Même s’il y avait des choses, il aurait dû rester et ne pas laisser ses cadres affronter le déluge», lance Me Achour, citant en exemple le cas d’un capitaine d’un bateau qui a coulé, poursuivi aux USA parce qu’il a pris la fuite lors du naufrage. «Moumen dit qu’il est parti de peur que le sang coule. Mais pourquoi le sang allait-il couler ? Tout simplement parce que les déposants, les milliers de pauvres Algériens, qui lui ont confié leur argent, cherchaient après le premier responsable de la banque et auraient pu le lyncher.

C’est cela l’amère vérité», déclare Me Achour.
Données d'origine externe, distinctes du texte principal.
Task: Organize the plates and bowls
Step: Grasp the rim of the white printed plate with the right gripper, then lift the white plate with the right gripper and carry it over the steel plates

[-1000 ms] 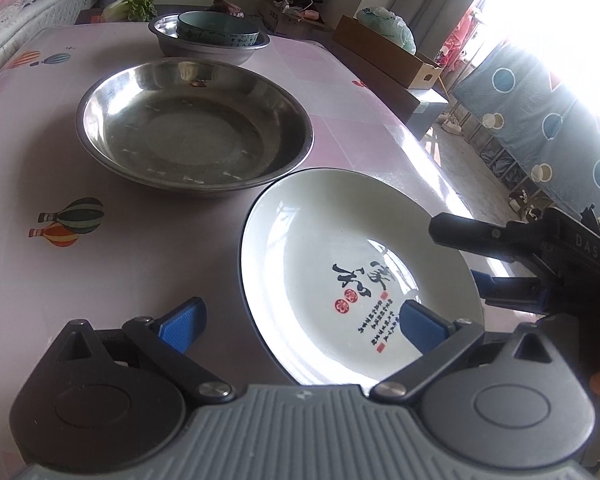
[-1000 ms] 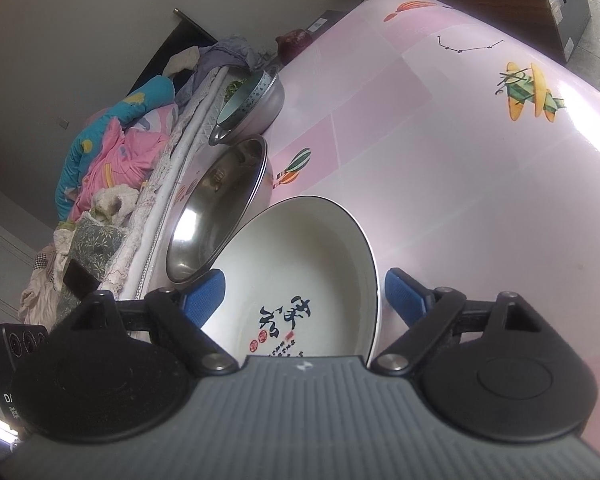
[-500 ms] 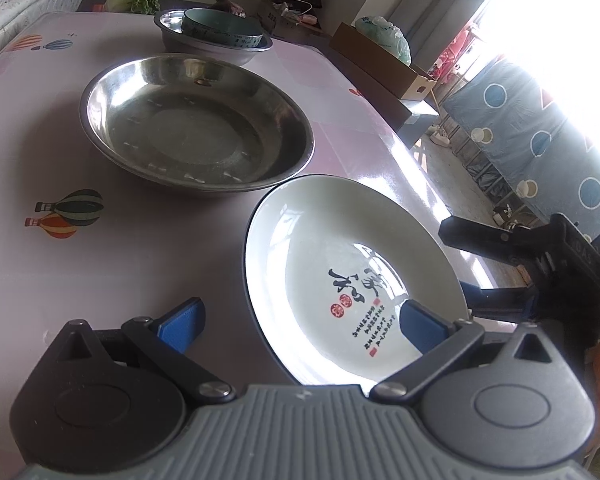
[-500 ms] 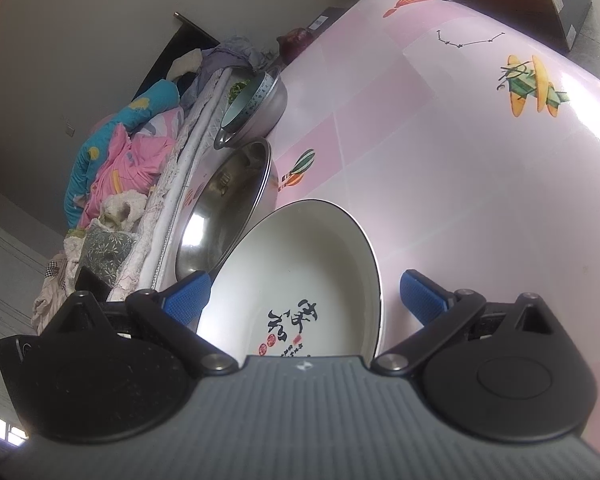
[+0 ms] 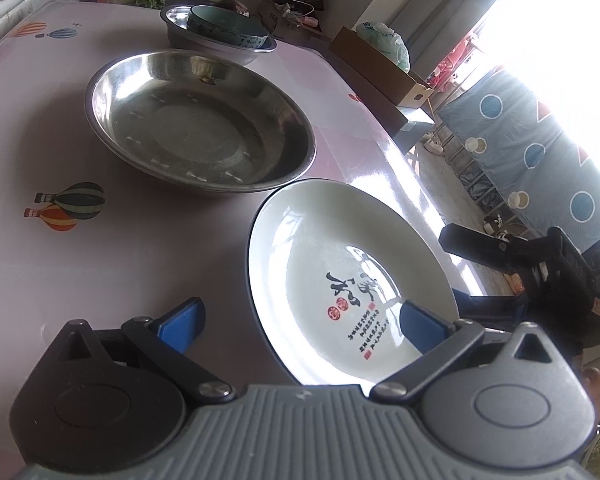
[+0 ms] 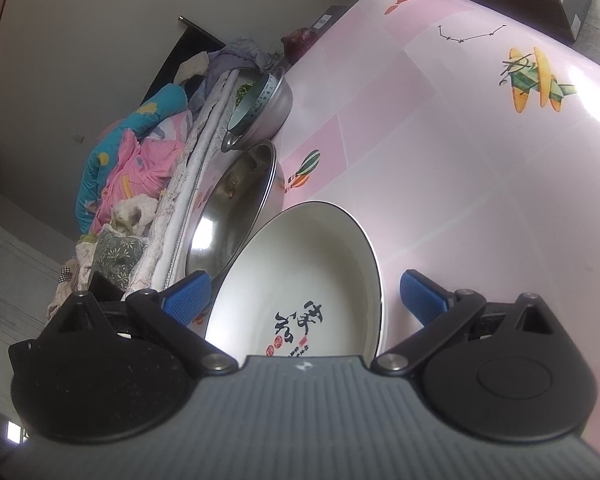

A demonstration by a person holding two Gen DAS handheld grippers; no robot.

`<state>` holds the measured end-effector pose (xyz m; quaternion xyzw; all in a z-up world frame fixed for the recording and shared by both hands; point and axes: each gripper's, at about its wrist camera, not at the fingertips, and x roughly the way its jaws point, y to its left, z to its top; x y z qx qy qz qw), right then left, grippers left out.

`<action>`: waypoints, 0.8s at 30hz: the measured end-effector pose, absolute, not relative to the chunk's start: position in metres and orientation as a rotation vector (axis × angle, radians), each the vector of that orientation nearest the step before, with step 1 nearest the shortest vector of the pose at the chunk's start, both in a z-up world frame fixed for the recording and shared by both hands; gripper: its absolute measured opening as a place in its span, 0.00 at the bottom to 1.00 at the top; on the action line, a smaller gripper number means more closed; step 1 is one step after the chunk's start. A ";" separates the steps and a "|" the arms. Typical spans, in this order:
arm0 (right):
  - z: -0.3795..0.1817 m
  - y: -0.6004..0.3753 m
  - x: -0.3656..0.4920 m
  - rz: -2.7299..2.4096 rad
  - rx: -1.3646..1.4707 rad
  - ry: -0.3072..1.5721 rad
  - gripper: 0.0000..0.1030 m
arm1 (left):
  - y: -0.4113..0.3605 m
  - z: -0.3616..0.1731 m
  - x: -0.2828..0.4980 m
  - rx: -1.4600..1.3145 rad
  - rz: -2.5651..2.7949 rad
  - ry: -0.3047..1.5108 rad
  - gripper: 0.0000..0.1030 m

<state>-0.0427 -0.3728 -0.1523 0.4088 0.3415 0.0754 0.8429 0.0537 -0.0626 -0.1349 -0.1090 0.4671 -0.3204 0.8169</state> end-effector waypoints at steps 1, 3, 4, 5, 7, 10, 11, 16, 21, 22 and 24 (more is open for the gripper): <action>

Il revient sur la recapitalisation en déclarant qu’il serait honteux qu’«un Etat puisse recapitaliser une banqueroute frauduleuse, en précisant que l’Algérie est membre du conseil d’administration de la Banque des règlements internationaux (BRI) et qu’une telle décision aurait eu des répercussions très graves sur l’image du pays et de ses institutions financières». L’avocat réfute les accusations de «passivité» portées contre la Banque d’Algérie, et affirme, en exhibant plusieurs documents, que cette institution a «de tout temps exercé sa mission, rendue difficile en raison de fausses informations qu’El Khalifa Bank lui transmettait».

Me Achour rappellera les différentes actions entreprises par la Banque d’Algérie contre la banque et la plainte engagée par El Khalifa Bank auprès du Conseil d’Etat, contre le retrait d’agrément, avant d’être débouté. Aujourd’hui, l’audience sera consacrée à la plaidoirie de Me Meziane, avocat d’El Khalifa Bank en liquidation, et au réquisitoire du procureur général.